In one of our first computational experiments, we tested how the performance of molecular features which are automatically extracted via a graph convolutional network (GCN) compare to classical features based on circular fingerprint techniques (ECFPs and FCFPs) which encode the absence or presence of molecular substructures in high-dimensional binary feature vectors. When compared to fixed circular fingerprints, the more modern GCNs open up a variety of new feature-learning possibilities such as task-adaptivity, transfer learning and domain adaptation. Next to ECFPs/FCFPs and GCNs, we also tested the performance of molecular featurisations based on global molecular descriptors computed via the well-known RDKit Python chemoinformatics package.

 

Figure 2

Figure 2: Results of a computational study to compare the predictive performance of classical and modern molecular featurisation techniques for the identification of small molecules with inhibitory effect on HIV replication.

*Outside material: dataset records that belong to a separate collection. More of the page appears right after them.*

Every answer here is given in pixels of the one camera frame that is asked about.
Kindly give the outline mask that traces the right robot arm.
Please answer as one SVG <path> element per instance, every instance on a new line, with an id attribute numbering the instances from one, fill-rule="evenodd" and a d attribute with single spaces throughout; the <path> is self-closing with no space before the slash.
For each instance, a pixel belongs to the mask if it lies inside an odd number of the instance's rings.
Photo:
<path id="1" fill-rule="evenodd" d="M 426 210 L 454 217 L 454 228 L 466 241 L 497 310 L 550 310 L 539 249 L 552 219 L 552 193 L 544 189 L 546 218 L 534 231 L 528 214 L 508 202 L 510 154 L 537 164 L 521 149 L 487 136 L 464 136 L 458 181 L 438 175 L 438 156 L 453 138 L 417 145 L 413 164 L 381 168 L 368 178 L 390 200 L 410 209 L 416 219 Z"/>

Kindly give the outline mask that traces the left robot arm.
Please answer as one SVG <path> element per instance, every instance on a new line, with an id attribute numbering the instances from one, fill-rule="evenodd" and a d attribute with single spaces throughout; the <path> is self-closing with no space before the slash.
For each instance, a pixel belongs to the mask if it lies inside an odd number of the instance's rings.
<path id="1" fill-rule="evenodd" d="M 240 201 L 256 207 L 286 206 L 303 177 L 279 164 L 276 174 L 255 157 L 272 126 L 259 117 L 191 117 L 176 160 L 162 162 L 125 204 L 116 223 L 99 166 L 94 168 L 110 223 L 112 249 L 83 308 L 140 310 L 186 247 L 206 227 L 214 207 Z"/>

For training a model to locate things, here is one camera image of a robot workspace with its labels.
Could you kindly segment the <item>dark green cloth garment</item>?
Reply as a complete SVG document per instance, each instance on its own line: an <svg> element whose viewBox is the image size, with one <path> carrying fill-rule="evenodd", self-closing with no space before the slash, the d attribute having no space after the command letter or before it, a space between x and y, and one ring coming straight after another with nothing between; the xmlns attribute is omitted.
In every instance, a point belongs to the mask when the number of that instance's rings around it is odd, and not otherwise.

We considered a balanced binary molecular classification problem consisting of molecular compounds which are either active or inactive as inhibitors of HIV replication. In spite of various claims in the recent literature that featurisation methods based on graph neural networks are generally superior to circular fingerprints, we observed in our results (see Figure 2) that the much simpler and computationally cheaper circular fingerprint features lead to a performance comparable to the one obtained via graph neural networks. These observations support our hypothesis that the feature-extraction capabilities of graph neural networks are in fact not (yet) consistently superior to featurisation techniques based on classical, simple-to-compute molecular descriptors such as circular fingerprints. The results thus suggest the necessity for breakthroughs in the field of molecular featurisation in order to further increase model performance.

Future Work

One of our next steps will be to study the intersection of molecular featurisation and activity cliff prediction. Current molecular featurisations are largely based on a principle of structural similarity, whereby structurally similar molecules end up having similar feature vectors. While generally reasonable, this principle can impair the performance of machine learning algorithms when trying to predict the activities of structurally similar molecules with highly different activity levels. To overcome this obstacle, we intend to experiment with a novel type of graph neural network architecture for the creation of activity-cliff-sensitive molecular feature vectors. Combining this novel graph-based neural architecture with the idea of activity-cliff aware feature learning has the potential to lead to new and more powerful molecular features.